[Dataset entries]
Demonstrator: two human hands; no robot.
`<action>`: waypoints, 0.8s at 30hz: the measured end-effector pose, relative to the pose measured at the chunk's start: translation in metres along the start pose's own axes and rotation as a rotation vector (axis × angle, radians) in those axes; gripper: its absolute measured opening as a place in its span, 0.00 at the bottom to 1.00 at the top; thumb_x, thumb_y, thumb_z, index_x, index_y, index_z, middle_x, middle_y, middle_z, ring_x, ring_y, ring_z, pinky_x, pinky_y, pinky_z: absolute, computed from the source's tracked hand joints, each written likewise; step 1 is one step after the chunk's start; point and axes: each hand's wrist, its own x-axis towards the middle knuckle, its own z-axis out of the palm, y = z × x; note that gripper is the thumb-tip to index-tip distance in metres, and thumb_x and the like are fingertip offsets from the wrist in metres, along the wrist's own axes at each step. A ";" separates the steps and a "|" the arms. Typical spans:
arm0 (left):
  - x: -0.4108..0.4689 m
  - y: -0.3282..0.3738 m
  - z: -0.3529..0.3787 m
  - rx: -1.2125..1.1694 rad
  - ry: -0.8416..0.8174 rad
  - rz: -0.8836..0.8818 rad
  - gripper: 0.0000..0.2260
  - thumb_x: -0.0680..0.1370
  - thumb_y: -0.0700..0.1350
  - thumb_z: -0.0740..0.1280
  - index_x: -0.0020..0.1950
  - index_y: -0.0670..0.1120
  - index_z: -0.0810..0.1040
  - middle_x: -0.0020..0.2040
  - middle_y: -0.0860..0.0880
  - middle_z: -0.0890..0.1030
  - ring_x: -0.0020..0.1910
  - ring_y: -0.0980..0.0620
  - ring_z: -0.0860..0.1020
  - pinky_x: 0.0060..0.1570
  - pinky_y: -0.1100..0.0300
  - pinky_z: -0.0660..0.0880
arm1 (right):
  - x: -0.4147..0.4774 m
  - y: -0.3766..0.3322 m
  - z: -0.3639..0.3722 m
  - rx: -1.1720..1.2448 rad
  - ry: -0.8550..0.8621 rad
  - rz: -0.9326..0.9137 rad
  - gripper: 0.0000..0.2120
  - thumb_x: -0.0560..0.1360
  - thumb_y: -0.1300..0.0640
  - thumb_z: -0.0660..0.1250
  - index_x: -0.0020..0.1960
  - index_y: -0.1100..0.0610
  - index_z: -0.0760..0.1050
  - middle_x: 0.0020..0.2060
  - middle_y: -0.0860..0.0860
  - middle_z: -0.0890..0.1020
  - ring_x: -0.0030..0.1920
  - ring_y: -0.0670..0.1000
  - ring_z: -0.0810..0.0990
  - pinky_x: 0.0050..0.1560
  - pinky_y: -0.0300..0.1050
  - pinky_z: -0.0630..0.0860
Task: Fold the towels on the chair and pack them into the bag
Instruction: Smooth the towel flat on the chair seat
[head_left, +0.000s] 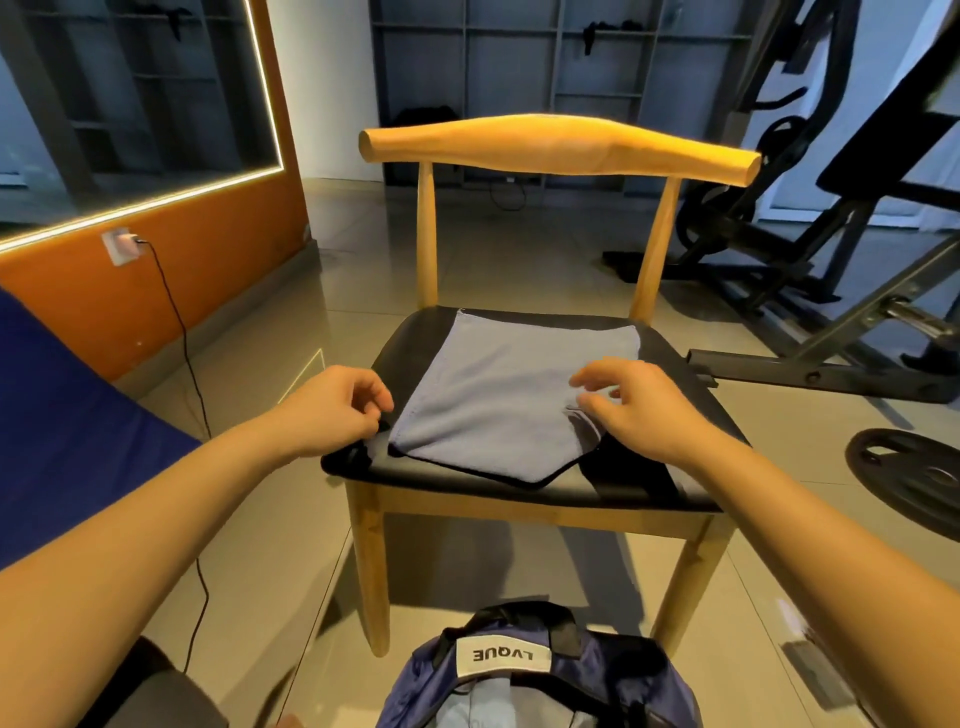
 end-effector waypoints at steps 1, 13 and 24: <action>-0.001 0.007 0.005 -0.001 0.074 0.036 0.09 0.77 0.35 0.68 0.47 0.50 0.81 0.40 0.50 0.83 0.39 0.55 0.82 0.44 0.56 0.83 | 0.002 0.004 -0.007 0.035 0.051 0.065 0.09 0.81 0.55 0.67 0.59 0.53 0.83 0.53 0.48 0.85 0.53 0.48 0.82 0.57 0.49 0.80; 0.014 0.142 0.131 0.373 0.209 0.533 0.17 0.75 0.59 0.70 0.54 0.48 0.76 0.49 0.49 0.77 0.51 0.47 0.75 0.46 0.53 0.65 | -0.012 0.028 -0.014 0.263 -0.006 0.476 0.09 0.81 0.61 0.66 0.45 0.57 0.83 0.44 0.55 0.85 0.48 0.57 0.83 0.47 0.51 0.82; 0.045 0.117 0.083 -0.576 0.050 -0.113 0.07 0.77 0.39 0.72 0.40 0.40 0.86 0.33 0.37 0.81 0.33 0.46 0.76 0.37 0.51 0.78 | -0.009 0.024 -0.017 0.332 -0.053 0.411 0.06 0.80 0.63 0.67 0.53 0.57 0.82 0.46 0.54 0.85 0.41 0.48 0.84 0.40 0.39 0.80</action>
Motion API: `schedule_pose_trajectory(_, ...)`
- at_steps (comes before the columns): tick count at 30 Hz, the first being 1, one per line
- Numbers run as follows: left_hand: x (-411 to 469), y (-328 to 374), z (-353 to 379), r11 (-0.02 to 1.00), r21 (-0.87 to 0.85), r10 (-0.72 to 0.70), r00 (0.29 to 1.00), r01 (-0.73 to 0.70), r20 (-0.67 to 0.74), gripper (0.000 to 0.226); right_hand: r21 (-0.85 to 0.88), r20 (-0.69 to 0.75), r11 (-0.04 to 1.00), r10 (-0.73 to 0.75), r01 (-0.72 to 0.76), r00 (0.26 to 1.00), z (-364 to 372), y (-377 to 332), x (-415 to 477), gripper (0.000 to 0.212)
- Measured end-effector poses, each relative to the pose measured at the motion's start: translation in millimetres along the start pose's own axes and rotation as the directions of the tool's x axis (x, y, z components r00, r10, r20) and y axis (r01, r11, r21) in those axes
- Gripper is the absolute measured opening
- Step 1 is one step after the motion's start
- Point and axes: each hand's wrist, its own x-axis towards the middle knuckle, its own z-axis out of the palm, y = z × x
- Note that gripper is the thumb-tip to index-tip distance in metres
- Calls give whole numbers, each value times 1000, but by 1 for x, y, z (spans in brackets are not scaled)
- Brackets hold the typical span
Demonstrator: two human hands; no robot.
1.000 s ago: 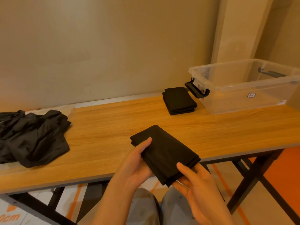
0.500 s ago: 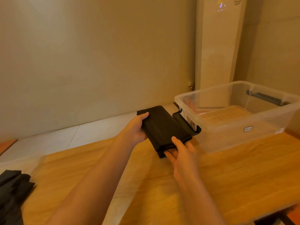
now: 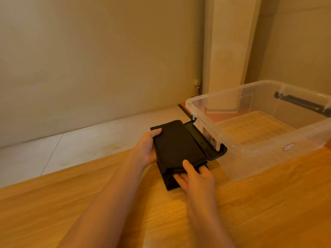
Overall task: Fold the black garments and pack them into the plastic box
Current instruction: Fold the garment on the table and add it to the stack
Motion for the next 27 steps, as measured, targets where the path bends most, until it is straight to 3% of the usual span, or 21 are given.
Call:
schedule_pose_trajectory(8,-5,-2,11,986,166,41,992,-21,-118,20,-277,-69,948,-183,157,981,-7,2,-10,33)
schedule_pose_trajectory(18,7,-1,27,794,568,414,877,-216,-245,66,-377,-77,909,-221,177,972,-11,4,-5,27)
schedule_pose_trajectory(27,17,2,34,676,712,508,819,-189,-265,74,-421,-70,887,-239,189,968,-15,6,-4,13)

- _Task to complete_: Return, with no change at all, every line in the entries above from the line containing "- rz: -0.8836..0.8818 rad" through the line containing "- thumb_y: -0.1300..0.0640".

- _Written answer_:
  - rz: -0.8836..0.8818 rad
  - gripper: 0.0000..0.2260
  - thumb_x: -0.0680..0.1370
  - thumb_y: -0.0700..0.1350
  - thumb_z: -0.0740..0.1280
  - index_x: -0.0020..0.1950
  - index_y: -0.0670..0.1120
  - index_z: -0.0810..0.1040
  - middle_x: -0.0020..0.2040
  - middle_y: -0.0860..0.0880
  - middle_z: -0.0890..0.1030
  - ring_x: -0.0020..0.1910
  - ring_y: -0.0980..0.0620
  - ring_z: -0.0860..0.1020
  - pinky_x: 0.0060..0.1570
  - pinky_y: -0.1100..0.0300
  - pinky_z: -0.0660..0.0880
arm1 (right):
  - x: -0.4147..0.4774 m
  - y: -0.3766..0.3322 m
  - z: -0.3639..0.3722 m
  - rx: -1.1720..1.2448 rad
  - ry: -0.8550..0.8621 rad
  - rz: -0.9326..0.9137 rad
  - gripper: 0.0000..0.2120
  - thumb_x: -0.0560..0.1360
  - thumb_y: -0.1300..0.0640

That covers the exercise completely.